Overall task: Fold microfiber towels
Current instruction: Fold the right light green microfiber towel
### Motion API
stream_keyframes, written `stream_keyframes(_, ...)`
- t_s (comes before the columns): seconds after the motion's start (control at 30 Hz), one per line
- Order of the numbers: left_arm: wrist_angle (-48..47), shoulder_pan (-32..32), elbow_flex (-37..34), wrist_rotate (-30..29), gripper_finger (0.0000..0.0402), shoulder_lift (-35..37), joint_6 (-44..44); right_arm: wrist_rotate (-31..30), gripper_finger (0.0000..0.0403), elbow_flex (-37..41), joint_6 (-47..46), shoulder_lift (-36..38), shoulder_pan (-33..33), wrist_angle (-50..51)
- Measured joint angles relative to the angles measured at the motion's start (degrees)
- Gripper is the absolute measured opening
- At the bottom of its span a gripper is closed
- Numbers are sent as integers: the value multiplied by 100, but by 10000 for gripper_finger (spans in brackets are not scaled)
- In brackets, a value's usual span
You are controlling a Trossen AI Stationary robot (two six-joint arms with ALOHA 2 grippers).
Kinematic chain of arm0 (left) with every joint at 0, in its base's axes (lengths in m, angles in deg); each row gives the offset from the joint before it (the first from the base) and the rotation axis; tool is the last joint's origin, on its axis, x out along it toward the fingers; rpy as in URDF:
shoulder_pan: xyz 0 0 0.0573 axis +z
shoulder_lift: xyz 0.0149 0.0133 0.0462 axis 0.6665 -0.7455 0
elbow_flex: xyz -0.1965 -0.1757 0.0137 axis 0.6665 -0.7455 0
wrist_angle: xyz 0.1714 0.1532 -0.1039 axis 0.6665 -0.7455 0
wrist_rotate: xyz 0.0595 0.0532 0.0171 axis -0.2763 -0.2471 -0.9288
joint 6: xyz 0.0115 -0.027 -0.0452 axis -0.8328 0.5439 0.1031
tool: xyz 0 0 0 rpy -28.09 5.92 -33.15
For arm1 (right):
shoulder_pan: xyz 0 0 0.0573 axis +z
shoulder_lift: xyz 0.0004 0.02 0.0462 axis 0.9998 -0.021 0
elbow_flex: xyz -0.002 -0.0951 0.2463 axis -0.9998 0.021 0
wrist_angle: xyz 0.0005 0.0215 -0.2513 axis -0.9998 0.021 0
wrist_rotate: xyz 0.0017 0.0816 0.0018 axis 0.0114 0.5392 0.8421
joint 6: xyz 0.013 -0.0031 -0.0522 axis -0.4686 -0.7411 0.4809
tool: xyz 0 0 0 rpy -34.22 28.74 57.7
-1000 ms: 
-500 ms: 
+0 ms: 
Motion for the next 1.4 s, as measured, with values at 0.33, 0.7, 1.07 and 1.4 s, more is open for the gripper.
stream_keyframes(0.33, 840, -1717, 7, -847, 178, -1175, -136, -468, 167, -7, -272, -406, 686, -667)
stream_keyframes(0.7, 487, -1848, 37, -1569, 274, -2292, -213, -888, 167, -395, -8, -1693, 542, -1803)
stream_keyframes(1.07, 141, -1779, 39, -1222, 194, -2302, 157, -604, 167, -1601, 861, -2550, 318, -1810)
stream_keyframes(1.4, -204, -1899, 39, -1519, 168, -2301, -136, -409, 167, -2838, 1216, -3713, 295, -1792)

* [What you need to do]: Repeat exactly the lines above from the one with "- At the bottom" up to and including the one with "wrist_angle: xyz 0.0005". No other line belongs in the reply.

* [Reply to the exercise]:
- At the bottom of its span a gripper is closed
- Numbers are sent as integers: the value multiplied by 100, but by 10000 for gripper_finger (spans in brackets are not scaled)
- In brackets, a value's usual span
You are controlling a Trossen AI Stationary robot (two six-joint arms with ALOHA 2 grippers).
Kinematic chain of arm0 (left) with every joint at 0, in its base's axes (lengths in m, angles in deg); each row gives the offset from the joint before it (the first from the base) and the rotation axis; tool is the last joint's origin, on its axis, x out along it toward the fingers; rpy as in URDF:
shoulder_pan: xyz 0 0 0.0573 axis +z
shoulder_lift: xyz 0.0149 0.0133 0.0462 axis 0.6665 -0.7455 0
elbow_flex: xyz -0.1965 -0.1757 0.0137 axis 0.6665 -0.7455 0
wrist_angle: xyz 0.1714 0.1532 -0.1039 axis 0.6665 -0.7455 0
wrist_rotate: xyz 0.0595 0.0532 0.0171 axis -0.2763 -0.2471 -0.9288
joint 6: xyz 0.0115 -0.027 -0.0452 axis -0.8328 0.5439 0.1031
tool: xyz 0 0 0 rpy -28.09 5.92 -33.15
For arm1 (right):
shoulder_pan: xyz 0 0 0.0573 axis +z
shoulder_lift: xyz 0.0004 0.02 0.0462 axis 0.9998 -0.021 0
elbow_flex: xyz -0.002 -0.0951 0.2463 axis -0.9998 0.021 0
wrist_angle: xyz 0.0005 0.0215 -0.2513 axis -0.9998 0.021 0

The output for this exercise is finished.